## [Task item]
Everything from the line containing "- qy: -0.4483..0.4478" through the end of the data below should be copied exactly, with no other lines.

+++

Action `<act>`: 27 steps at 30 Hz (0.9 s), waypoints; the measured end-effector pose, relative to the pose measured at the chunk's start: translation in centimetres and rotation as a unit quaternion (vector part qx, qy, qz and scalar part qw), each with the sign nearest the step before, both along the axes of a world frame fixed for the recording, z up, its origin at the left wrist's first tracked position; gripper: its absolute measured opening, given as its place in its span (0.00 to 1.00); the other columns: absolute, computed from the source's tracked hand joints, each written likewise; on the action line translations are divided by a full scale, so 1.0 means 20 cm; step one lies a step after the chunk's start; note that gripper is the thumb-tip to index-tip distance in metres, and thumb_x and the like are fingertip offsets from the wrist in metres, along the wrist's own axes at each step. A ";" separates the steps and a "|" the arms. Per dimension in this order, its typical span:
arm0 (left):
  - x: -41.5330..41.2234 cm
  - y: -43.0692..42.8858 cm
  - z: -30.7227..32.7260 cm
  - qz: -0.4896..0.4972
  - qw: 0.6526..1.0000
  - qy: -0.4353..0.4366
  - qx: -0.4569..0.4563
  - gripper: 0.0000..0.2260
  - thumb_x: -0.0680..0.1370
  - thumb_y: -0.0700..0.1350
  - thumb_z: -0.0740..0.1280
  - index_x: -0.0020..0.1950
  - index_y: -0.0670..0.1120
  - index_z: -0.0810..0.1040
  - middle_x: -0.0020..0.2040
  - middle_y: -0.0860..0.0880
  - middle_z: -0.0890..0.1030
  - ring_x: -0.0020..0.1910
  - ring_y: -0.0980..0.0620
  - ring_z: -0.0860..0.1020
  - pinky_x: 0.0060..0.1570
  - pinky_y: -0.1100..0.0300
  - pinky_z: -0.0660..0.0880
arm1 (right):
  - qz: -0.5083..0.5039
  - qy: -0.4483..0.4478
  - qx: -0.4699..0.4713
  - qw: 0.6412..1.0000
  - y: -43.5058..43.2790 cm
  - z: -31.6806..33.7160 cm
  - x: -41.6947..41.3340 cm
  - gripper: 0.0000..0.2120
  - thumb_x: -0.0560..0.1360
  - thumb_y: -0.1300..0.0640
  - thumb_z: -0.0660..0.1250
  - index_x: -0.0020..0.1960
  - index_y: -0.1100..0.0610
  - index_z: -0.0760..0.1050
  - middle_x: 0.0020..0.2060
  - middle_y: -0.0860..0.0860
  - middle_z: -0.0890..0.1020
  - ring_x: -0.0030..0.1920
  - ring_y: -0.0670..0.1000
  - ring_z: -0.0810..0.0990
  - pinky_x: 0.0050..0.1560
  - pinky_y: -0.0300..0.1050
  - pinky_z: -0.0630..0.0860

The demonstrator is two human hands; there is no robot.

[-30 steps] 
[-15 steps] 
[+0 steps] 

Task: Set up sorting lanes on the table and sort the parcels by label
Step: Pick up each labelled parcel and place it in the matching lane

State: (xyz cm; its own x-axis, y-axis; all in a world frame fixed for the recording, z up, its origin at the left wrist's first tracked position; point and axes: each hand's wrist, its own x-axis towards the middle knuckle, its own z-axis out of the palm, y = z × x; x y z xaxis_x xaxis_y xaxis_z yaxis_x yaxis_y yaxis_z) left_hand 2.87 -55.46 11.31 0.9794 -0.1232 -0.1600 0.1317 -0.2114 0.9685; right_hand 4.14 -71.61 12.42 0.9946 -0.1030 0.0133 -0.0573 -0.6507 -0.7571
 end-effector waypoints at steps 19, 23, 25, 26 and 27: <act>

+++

## [Exercise response]
  - qy: -0.4483..0.4478
  - qx: -0.4699..0.4713
  - qw: 0.6412..1.0000
  - y: -43.5058..43.2790 cm
  - z: -31.6806..33.7160 cm
  - x: -41.6947..41.3340 cm
  - gripper: 0.0000..0.2120
  - thumb_x: -0.0560..0.1360
  - thumb_y: -0.1300..0.0640
  - thumb_z: -0.0660..0.1250
  - index_x: -0.0020..0.1960
  - index_y: -0.1100..0.0610
  - index_z: -0.0760..0.1050
  - middle_x: 0.0020..0.2060
  - middle_y: -0.0860..0.0860
  - middle_z: -0.0890..0.1020
  - ring_x: -0.0030..0.1920
  - ring_y: -0.0670..0.1000
  - ring_z: -0.0810..0.0990
  - pinky_x: 0.0050..0.1560
  - pinky_y: -0.0300..0.1050
  - pinky_z: -0.0630..0.0860

The demonstrator is two human hands; there is no robot.

[-30 steps] 
[-15 steps] 
[+0 steps] 

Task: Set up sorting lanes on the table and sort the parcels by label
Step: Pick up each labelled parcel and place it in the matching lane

State: (xyz cm; its own x-axis, y-axis; all in a world frame fixed for the recording, z up, its origin at the left wrist's first tracked position; point and axes: each hand's wrist, its own x-axis towards the middle knuckle, its own z-axis out of the palm, y = z × x; x y z xaxis_x xaxis_y xaxis_z yaxis_x yaxis_y yaxis_z) left_hand 2.87 -55.46 11.31 0.9794 -0.1232 -0.1600 0.1317 -0.2114 0.9685; right_hand 4.14 -71.61 12.42 0.9946 -0.1030 0.0133 -0.0573 -0.6507 -0.7571
 end-effector waypoints at steps 19, 23, 25, 26 and 27: <act>

The response to the exercise has been completed.